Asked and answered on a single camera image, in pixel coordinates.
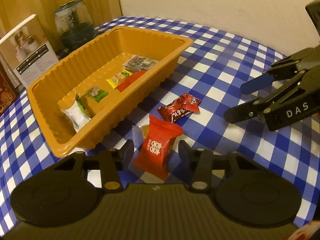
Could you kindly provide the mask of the large red snack packet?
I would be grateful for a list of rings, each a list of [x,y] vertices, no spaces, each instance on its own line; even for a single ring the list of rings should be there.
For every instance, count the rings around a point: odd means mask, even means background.
[[[168,154],[176,138],[182,134],[181,126],[149,115],[149,132],[135,159],[135,167],[166,181],[169,176]]]

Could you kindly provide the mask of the white green snack packet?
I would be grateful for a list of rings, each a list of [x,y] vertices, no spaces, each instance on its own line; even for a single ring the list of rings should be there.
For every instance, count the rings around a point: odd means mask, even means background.
[[[62,109],[61,112],[71,120],[76,133],[91,120],[91,116],[82,105],[78,94],[75,95],[74,103],[68,109]]]

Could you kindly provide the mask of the dark red candy packet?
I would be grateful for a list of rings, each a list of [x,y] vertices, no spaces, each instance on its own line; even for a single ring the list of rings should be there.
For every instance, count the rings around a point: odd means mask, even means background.
[[[191,94],[184,93],[172,103],[159,107],[157,112],[164,121],[175,123],[178,119],[190,113],[199,113],[200,103],[200,99]]]

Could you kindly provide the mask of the green small candy packet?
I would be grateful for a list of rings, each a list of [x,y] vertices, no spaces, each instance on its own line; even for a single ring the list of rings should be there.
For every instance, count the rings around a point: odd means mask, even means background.
[[[92,98],[95,102],[100,102],[103,100],[103,98],[108,96],[108,92],[97,86],[94,86],[86,91],[85,96]]]

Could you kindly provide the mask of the yellow green snack packet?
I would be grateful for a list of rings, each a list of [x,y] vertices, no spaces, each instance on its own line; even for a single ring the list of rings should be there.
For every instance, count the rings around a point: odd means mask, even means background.
[[[122,69],[121,72],[112,76],[111,78],[107,79],[106,81],[109,83],[109,85],[113,89],[116,89],[119,85],[121,85],[132,74],[133,74],[132,72],[125,70],[125,69]]]

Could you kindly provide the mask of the red square snack packet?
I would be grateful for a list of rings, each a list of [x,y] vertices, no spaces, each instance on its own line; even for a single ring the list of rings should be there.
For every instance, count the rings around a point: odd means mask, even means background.
[[[117,90],[120,92],[124,91],[127,87],[129,87],[131,84],[133,84],[138,78],[143,76],[146,73],[146,71],[141,70],[139,72],[136,72],[132,74],[131,76],[127,77],[124,82],[122,82],[120,85],[117,86]]]

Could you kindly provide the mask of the grey printed snack packet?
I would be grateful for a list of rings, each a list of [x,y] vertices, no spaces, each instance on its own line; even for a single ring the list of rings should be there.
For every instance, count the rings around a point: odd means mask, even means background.
[[[129,61],[123,64],[123,69],[132,73],[136,73],[142,70],[148,71],[157,63],[158,63],[157,60],[134,55],[133,57],[131,57],[131,59],[129,59]]]

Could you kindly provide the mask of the clear wrapped brown candy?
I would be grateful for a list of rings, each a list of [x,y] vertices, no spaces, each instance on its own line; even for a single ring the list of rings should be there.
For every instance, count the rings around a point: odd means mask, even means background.
[[[144,140],[148,136],[149,125],[132,126],[132,140],[135,148],[142,146]]]

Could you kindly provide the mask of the blue white checkered tablecloth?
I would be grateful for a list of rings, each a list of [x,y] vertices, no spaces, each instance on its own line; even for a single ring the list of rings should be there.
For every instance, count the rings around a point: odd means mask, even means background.
[[[226,109],[251,99],[241,94],[240,86],[282,59],[281,53],[223,30],[160,18],[123,16],[96,31],[103,33],[117,26],[179,34],[192,38],[193,45],[182,53],[174,73],[120,122],[95,152],[121,147],[132,138],[133,127],[147,124],[158,107],[189,93],[201,99],[200,113],[178,121],[184,130],[182,139],[215,154],[239,151],[283,176],[302,195],[295,225],[301,227],[315,219],[319,199],[318,119],[306,118],[270,132],[257,119],[232,125],[223,118]],[[1,234],[17,223],[9,200],[15,186],[55,162],[23,90],[1,116]]]

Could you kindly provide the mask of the orange plastic tray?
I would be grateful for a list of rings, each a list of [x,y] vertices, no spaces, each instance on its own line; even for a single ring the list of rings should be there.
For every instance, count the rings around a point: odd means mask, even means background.
[[[53,155],[62,158],[76,148],[91,150],[117,124],[153,92],[175,70],[191,38],[161,31],[115,27],[99,35],[50,68],[33,82],[28,98],[44,138]],[[156,65],[120,92],[108,79],[121,72],[132,56],[156,60]],[[92,87],[107,91],[99,102],[84,98]],[[91,120],[76,131],[63,111],[75,97],[91,114]]]

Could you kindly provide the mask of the dark red gift box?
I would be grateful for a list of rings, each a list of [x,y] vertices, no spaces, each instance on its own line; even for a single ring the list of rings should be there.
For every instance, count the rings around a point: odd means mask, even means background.
[[[0,115],[16,101],[17,92],[0,63]]]

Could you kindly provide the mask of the white product box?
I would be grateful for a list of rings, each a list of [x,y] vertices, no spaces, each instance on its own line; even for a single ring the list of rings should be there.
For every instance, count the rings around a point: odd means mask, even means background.
[[[1,56],[25,88],[59,62],[36,14],[1,38]]]

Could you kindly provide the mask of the green glass humidifier jar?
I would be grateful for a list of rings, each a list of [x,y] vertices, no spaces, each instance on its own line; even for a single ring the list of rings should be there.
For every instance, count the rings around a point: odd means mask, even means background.
[[[77,50],[94,37],[93,22],[83,0],[74,0],[55,10],[59,38],[69,50]]]

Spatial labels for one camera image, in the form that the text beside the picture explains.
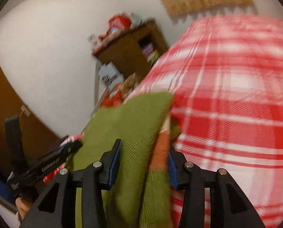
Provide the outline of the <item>person's hand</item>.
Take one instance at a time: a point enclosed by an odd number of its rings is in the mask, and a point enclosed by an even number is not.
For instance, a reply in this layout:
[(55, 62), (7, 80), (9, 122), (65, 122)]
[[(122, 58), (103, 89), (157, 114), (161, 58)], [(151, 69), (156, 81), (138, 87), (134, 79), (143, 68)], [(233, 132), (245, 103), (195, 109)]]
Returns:
[(19, 216), (22, 220), (25, 218), (25, 216), (33, 206), (32, 202), (28, 201), (23, 197), (18, 197), (15, 201), (15, 204), (18, 209)]

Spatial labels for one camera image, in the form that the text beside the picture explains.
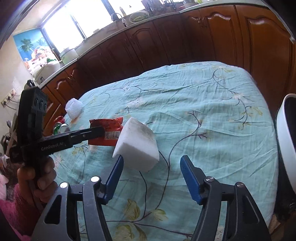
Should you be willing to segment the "pink sleeve forearm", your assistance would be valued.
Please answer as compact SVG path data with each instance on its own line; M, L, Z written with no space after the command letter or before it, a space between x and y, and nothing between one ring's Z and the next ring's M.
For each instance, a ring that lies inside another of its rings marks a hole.
M1 200L1 240L31 240L39 217L39 210L28 204L15 185L13 201Z

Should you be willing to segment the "left hand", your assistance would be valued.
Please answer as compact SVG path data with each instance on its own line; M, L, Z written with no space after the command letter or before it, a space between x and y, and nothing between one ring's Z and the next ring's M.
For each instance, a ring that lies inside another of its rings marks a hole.
M17 178L20 194L30 205L38 208L38 205L47 203L57 189L55 182L55 164L51 157L46 156L41 160L43 170L22 166L17 170Z

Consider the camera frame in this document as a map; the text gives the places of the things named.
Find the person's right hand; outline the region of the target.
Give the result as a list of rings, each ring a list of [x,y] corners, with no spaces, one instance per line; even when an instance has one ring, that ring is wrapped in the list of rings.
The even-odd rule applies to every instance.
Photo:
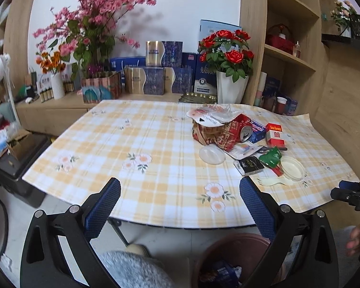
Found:
[[[360,224],[352,229],[350,238],[346,243],[346,250],[348,256],[360,253]]]

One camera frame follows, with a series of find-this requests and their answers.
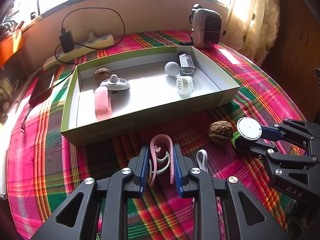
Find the green white suction spool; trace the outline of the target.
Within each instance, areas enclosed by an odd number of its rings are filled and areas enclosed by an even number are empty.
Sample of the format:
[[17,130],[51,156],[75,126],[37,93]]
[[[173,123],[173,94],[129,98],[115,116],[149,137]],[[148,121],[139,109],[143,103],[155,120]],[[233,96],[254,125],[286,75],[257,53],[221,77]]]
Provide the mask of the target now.
[[231,139],[232,145],[236,150],[240,150],[236,146],[236,139],[242,137],[248,141],[256,141],[262,135],[262,127],[255,119],[250,117],[242,117],[236,123],[237,131],[234,132]]

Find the pink hook clip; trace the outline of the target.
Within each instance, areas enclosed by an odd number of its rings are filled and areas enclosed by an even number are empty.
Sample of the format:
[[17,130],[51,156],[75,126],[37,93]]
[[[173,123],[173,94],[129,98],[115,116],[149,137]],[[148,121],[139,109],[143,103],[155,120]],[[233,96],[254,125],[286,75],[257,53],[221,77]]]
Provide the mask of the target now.
[[156,177],[170,171],[170,183],[174,183],[174,145],[166,134],[159,134],[150,142],[148,184],[152,186]]

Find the wrinkled walnut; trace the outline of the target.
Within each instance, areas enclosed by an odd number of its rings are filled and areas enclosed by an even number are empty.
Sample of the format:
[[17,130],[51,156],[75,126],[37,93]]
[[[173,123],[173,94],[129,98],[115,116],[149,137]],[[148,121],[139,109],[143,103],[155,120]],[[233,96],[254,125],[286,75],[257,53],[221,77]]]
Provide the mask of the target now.
[[217,145],[228,143],[233,138],[233,134],[233,126],[227,121],[213,122],[208,129],[210,140]]
[[100,68],[94,72],[94,80],[96,83],[102,83],[104,80],[109,79],[111,76],[109,69]]

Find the pink oval case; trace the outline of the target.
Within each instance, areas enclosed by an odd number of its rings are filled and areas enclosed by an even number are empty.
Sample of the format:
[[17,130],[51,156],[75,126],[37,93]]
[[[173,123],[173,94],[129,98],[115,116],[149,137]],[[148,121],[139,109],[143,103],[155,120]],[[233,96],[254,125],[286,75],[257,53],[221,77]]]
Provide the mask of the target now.
[[98,121],[112,116],[111,100],[105,86],[100,86],[95,90],[95,116]]

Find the white ribbed cap jar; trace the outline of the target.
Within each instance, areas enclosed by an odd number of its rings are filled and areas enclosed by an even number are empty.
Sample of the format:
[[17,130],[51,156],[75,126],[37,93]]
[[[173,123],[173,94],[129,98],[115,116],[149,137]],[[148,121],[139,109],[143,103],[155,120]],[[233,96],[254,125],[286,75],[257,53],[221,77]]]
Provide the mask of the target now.
[[194,80],[191,76],[179,76],[176,79],[177,92],[180,95],[188,95],[193,93],[195,89]]

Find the white panda toy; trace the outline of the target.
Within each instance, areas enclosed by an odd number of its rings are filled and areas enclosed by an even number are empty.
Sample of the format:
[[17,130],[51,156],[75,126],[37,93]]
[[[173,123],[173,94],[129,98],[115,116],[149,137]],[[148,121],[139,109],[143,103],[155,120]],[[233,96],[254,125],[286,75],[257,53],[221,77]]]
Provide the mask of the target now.
[[109,79],[104,80],[100,86],[106,87],[109,91],[124,91],[130,88],[127,80],[119,78],[117,74],[112,74]]

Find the black bicycle light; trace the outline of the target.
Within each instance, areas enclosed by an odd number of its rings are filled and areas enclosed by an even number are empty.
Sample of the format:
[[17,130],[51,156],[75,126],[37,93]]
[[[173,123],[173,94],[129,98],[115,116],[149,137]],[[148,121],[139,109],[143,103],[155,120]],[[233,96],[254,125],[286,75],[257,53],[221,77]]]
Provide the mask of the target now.
[[196,68],[191,55],[187,53],[179,53],[178,58],[180,61],[180,75],[193,77],[196,73]]

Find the green cardboard box tray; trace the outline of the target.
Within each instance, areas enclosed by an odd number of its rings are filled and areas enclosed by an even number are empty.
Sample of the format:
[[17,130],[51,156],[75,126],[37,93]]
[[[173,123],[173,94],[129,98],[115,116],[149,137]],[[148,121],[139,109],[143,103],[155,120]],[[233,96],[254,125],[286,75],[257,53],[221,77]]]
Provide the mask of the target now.
[[[195,89],[180,95],[176,79],[165,73],[168,62],[187,53],[195,65]],[[110,92],[112,114],[95,116],[94,72],[107,68],[129,83],[121,92]],[[76,67],[63,109],[61,134],[74,146],[85,146],[227,104],[239,85],[217,63],[194,47],[159,47],[107,56]]]

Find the cream patterned curtain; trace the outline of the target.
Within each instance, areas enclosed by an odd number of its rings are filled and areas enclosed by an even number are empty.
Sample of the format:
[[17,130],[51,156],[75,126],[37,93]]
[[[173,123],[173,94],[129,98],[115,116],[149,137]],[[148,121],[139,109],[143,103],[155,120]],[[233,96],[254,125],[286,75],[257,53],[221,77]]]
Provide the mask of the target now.
[[232,0],[221,42],[260,66],[274,46],[279,24],[279,0]]

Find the black power bank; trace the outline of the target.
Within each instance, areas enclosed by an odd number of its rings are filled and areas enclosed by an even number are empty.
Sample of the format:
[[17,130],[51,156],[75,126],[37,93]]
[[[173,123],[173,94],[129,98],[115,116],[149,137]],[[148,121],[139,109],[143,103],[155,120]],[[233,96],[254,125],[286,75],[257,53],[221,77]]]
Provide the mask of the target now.
[[29,105],[31,107],[39,105],[50,97],[58,67],[59,66],[56,64],[52,66],[52,68],[41,72],[29,99]]

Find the small grey space heater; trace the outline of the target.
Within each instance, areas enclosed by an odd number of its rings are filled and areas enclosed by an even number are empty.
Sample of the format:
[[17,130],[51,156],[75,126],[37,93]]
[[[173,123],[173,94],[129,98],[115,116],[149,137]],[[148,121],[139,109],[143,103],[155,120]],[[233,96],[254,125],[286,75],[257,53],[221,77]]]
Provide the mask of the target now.
[[214,10],[195,4],[189,15],[191,41],[196,48],[208,48],[219,44],[222,18]]

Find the white power strip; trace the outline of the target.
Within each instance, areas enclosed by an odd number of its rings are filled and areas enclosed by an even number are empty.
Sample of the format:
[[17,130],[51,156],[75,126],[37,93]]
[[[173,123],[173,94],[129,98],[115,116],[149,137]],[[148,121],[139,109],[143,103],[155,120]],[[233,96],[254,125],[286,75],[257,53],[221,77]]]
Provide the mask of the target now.
[[97,38],[92,42],[85,42],[84,44],[76,44],[74,49],[64,53],[63,51],[56,53],[55,56],[49,58],[43,65],[44,70],[48,70],[57,64],[72,61],[78,57],[88,54],[95,49],[111,47],[114,45],[114,38],[112,35],[105,35]]

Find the black charger adapter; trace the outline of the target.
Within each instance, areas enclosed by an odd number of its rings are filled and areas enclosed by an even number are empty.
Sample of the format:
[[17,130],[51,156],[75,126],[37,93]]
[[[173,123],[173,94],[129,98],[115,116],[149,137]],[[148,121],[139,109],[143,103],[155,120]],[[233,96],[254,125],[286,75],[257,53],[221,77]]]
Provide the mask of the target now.
[[68,53],[74,49],[73,35],[71,31],[62,31],[59,36],[61,47],[64,53]]

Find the orange shelf tray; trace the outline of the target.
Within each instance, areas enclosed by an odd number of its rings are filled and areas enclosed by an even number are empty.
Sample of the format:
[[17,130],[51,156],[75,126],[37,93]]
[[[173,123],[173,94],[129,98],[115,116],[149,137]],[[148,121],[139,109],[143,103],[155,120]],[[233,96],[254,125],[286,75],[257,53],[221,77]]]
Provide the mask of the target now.
[[15,31],[1,41],[0,66],[3,66],[19,49],[23,47],[22,32]]

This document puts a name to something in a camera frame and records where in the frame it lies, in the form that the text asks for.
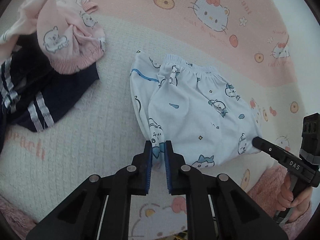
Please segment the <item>person's right hand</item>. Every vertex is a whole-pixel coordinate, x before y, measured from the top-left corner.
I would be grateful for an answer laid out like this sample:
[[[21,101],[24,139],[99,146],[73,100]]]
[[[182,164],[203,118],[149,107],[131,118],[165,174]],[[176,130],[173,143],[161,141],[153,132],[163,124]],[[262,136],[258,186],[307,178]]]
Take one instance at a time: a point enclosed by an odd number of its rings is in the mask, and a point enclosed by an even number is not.
[[[284,182],[280,187],[280,192],[277,195],[276,210],[285,211],[287,208],[293,207],[295,211],[304,213],[310,206],[313,188],[308,187],[297,197],[294,197],[290,186],[291,177],[289,172],[287,172]]]

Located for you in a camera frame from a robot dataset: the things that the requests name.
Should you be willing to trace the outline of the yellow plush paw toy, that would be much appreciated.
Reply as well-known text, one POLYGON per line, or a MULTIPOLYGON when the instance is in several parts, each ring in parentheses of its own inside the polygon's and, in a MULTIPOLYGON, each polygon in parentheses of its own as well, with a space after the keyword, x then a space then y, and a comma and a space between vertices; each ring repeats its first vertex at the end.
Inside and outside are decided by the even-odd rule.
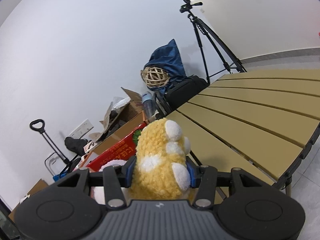
POLYGON ((193 200, 186 157, 190 141, 178 123, 162 118, 144 127, 136 147, 136 164, 127 191, 131 199, 193 200))

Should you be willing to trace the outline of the red cardboard fruit box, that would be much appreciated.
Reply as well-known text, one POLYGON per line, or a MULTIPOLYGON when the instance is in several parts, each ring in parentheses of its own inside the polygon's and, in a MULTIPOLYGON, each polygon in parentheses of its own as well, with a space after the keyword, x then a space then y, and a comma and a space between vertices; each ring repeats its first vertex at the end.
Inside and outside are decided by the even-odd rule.
POLYGON ((105 150, 101 155, 90 161, 86 167, 94 172, 112 160, 129 160, 136 153, 136 147, 142 130, 147 126, 146 122, 137 126, 130 134, 121 139, 114 146, 105 150))

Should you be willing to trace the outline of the brown open cardboard box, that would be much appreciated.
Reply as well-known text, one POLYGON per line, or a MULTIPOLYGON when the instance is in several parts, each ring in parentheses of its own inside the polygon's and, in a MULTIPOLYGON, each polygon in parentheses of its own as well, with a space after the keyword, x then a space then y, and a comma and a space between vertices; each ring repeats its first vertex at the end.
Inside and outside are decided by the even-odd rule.
POLYGON ((122 87, 127 94, 127 103, 120 103, 120 108, 115 109, 114 104, 105 115, 104 130, 95 140, 91 151, 97 155, 111 148, 113 145, 129 135, 134 128, 143 122, 142 96, 137 92, 122 87))

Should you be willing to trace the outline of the black cloth bag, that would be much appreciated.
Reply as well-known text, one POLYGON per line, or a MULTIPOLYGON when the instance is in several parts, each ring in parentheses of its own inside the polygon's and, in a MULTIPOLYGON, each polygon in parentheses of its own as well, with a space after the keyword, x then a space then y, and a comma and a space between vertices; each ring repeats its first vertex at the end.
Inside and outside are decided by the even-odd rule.
POLYGON ((66 148, 79 155, 79 156, 83 156, 85 155, 85 150, 84 147, 88 144, 88 140, 87 139, 74 139, 72 137, 66 137, 65 138, 65 146, 66 148))

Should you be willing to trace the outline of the black suitcase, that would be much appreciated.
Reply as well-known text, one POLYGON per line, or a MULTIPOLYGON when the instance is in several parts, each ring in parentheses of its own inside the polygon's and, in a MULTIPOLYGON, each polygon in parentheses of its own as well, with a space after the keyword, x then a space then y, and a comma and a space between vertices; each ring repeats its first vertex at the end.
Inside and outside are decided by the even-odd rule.
POLYGON ((161 118, 167 116, 207 87, 208 82, 205 79, 192 75, 181 82, 174 81, 172 86, 164 92, 156 90, 153 101, 159 116, 161 118))

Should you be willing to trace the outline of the blue plastic crate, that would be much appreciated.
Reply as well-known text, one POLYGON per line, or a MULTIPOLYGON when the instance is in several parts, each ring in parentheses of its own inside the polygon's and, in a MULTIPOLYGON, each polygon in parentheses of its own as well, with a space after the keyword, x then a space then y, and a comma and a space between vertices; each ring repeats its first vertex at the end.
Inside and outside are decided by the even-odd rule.
POLYGON ((67 172, 63 172, 62 174, 57 174, 53 176, 54 181, 58 181, 59 179, 65 177, 67 175, 67 172))

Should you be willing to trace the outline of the blue water bottle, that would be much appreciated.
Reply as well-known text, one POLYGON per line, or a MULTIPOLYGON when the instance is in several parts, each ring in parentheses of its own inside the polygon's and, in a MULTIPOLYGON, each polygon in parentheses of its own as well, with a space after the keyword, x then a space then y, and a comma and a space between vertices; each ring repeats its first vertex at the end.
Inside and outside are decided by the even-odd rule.
POLYGON ((150 92, 146 92, 142 95, 142 104, 144 113, 146 114, 147 118, 150 118, 155 113, 155 104, 152 99, 152 94, 150 92))

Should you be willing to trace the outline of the woven rattan ball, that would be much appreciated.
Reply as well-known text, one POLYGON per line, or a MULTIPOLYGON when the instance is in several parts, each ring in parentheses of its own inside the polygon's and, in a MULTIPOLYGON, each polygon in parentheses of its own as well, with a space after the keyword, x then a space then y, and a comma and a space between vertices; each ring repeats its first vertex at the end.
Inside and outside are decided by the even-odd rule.
POLYGON ((144 68, 140 71, 140 75, 148 88, 164 87, 170 80, 169 74, 156 66, 144 68))

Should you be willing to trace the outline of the blue velvet bag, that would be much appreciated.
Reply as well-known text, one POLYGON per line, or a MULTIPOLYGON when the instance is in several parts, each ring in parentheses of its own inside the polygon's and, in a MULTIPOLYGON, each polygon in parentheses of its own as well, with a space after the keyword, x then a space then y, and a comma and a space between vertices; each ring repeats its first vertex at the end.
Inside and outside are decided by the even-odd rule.
POLYGON ((150 90, 153 91, 160 90, 161 92, 164 92, 167 88, 172 86, 174 81, 181 82, 187 77, 178 46, 174 39, 172 39, 168 44, 157 48, 152 53, 149 62, 144 66, 144 68, 151 66, 162 68, 170 76, 169 82, 164 87, 150 88, 150 90))

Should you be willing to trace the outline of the white wall socket strip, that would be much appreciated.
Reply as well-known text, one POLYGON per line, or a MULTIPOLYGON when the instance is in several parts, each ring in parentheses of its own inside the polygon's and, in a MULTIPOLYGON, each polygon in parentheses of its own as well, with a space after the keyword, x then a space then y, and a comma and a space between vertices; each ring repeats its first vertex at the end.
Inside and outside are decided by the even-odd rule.
POLYGON ((86 135, 93 128, 94 128, 94 126, 92 125, 92 123, 88 119, 86 119, 70 133, 69 137, 71 137, 73 139, 81 139, 84 135, 86 135))

● ● ● ● ●

[Task]: The answer must be a single number: the count of lines in the data that include the word "small".

[Exercise response]: 2